The thing with Nurseries is that there are very strict rules about what parents can or can't do. If they are late for picking the children up, there are penalties. If the children are ill, they aren't allowed to go. If the staff are sick, then someone else steps in. If parents don't send them, they still have to pay. All these things mean that parents can't take advantage, know exactly where they stand so the staff are fully protected from emotional demands that grandparents aren't.
There is also an understanding that the children are properly insured, there is appropriate supervision levels, the children are properly assessed and reported on with a scheme of work, etc. The social mixing is also great for them. It is also far easier for the staff of a nursery to inform the parents of behavioural issues or social integration problems than it is for a grandparent.
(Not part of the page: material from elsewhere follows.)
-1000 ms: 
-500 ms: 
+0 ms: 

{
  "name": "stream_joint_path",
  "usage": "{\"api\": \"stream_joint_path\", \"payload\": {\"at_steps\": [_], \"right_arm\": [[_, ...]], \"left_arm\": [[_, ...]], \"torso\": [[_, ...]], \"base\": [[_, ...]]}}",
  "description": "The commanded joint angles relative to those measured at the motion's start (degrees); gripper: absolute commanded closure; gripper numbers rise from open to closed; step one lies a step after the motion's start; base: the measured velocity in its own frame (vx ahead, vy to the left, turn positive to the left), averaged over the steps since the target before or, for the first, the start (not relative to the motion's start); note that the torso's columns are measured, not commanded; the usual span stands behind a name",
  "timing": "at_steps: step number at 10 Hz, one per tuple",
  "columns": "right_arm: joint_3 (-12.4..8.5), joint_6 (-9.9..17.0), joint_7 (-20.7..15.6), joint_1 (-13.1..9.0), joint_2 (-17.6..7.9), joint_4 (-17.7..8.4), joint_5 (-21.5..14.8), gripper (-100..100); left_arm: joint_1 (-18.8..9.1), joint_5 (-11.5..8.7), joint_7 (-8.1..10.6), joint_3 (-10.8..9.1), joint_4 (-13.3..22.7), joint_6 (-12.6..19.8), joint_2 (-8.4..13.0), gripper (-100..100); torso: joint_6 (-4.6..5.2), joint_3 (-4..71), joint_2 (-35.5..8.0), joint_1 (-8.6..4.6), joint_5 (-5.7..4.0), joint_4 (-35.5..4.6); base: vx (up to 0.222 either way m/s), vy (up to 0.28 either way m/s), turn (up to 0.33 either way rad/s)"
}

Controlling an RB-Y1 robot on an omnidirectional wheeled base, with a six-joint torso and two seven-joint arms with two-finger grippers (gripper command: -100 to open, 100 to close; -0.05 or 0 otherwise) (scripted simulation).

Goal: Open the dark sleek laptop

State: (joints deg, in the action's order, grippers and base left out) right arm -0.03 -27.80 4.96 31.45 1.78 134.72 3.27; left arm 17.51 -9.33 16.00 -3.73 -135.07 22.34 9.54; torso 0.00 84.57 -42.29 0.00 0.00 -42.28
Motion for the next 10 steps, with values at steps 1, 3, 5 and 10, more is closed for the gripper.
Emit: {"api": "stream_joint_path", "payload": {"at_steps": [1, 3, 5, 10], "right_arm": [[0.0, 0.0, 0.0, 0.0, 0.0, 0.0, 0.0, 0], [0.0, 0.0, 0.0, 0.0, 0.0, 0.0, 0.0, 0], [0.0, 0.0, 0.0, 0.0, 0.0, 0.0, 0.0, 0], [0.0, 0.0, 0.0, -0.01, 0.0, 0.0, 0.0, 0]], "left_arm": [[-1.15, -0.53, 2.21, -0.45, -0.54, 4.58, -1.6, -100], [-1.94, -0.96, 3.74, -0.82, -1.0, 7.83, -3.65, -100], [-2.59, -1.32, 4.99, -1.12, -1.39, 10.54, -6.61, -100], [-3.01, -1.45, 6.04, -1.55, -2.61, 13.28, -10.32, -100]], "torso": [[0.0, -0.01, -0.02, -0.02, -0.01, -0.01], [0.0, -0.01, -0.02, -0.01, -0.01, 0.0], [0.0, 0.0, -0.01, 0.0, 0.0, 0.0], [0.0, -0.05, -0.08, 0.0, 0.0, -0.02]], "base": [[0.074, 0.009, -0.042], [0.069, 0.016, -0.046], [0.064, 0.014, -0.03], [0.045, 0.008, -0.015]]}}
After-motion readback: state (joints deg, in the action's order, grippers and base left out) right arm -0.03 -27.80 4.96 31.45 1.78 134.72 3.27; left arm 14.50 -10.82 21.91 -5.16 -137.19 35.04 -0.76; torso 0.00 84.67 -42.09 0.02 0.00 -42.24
My DGS was autistic but the parents dismissed anything I said but realised that there really was a problem when the Nursery Staff asked them if they could get the SEN staff involved.
I started looking after my grandson for 2 days a week when he was 9 months old and, although I think I am quite a tolerant person, I found myself being highly irritated by his parents when they came to pick him up and it was obvious they had been shopping or had gone to the gym first. Admittedly I wasn't being paid for my services but I just felt that I was just being used especially when they sometimes took a day off but I was still expected to look after him, sometimes without knowing they weren't at work. We did manage to sort it out but there was a time when I thought it was going to end up in an argument which I really didn't want. It was also exhausting, cut across my week and not as fulfilling as I had thought it would be so when I wanted to cut my days to once a week, it was very awkward.
You may be a very different person to me but one of the things I also miss on the days I have the grandchildren is adult company. My husband disappears and all my peer group don't really enjoy the company of small children for very long.
Obviously, if you've taken careful consideration of the pros versus cons so you still want to go ahead, then go for it and have a great time really engaging with your grandchildren because that is the best pro there is going.